WORK ORDER = The listing below holds a line with "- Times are" and a line with "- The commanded". Reproduce those two lines exactly, plus everything between them.

_____

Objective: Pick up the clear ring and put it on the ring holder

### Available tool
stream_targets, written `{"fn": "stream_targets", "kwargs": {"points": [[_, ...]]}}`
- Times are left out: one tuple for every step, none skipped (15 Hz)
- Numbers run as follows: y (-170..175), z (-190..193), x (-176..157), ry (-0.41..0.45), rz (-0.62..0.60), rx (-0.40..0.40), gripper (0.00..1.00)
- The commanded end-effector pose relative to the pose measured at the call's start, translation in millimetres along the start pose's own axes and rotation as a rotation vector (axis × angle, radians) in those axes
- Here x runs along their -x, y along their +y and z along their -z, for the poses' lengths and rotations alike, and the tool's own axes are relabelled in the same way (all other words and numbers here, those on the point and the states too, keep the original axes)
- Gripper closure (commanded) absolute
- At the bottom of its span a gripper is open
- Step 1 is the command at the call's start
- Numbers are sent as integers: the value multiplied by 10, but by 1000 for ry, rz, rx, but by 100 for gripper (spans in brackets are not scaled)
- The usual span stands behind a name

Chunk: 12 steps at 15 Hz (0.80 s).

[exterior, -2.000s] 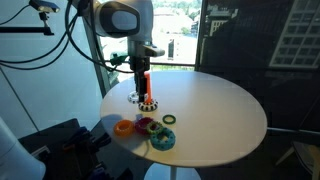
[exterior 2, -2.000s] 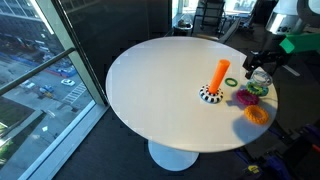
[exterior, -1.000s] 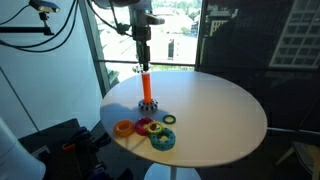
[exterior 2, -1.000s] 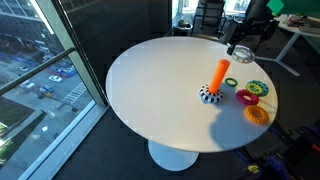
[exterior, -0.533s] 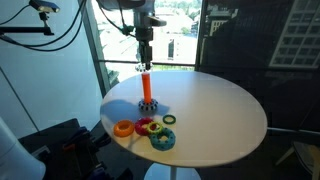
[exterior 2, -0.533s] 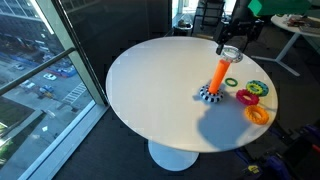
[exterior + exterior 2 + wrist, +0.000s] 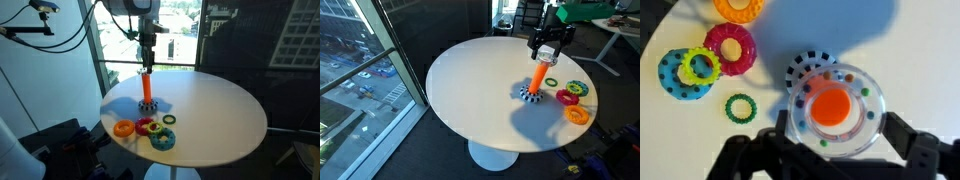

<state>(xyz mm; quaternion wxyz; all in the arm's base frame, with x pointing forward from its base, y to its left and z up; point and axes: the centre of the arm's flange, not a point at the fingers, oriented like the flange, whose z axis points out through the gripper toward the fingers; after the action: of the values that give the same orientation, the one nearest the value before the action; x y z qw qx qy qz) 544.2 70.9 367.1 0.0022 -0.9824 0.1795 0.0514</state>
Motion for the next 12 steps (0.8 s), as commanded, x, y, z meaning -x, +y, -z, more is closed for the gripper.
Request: {"fn": "stream_targets", "kwargs": {"points": [[-69, 15, -94, -32, -17, 28, 31], [-70, -7, -94, -39, -16, 32, 31], [-70, -30, -95, -45, -17, 37, 31], [-72, -52, -100, -48, -18, 41, 31], [-73, -74, -104, -50, -20, 46, 31], [-73, -93, -106, -49, -23, 51, 31], [-73, -112, -109, -44, -28, 56, 31], [-72, -131, -112, -40, -34, 62, 31], [-72, -161, -111, -32, -38, 70, 31], [-73, -190, -108, -26, -42, 79, 31], [-75, -215, -105, -20, -47, 87, 31], [-79, -249, -101, -17, -50, 93, 31]]}}
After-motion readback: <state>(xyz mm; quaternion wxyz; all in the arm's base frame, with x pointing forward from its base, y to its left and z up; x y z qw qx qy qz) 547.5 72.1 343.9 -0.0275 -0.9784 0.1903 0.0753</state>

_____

WRITTEN RESPONSE =
- Times are left out: one tuple for every step, none skipped (15 Hz)
- Numbers run as follows: y (-170..175), z (-190..193), x (-176..157), ry (-0.41..0.45), rz (-0.62..0.60), rx (-0.40..0.40), gripper (0.00..1.00)
- The commanded end-effector pose relative to the pose measured at the call's start, translation in millimetres along the start pose's own axes and rotation as a rotation vector (axis × angle, radians) in those axes

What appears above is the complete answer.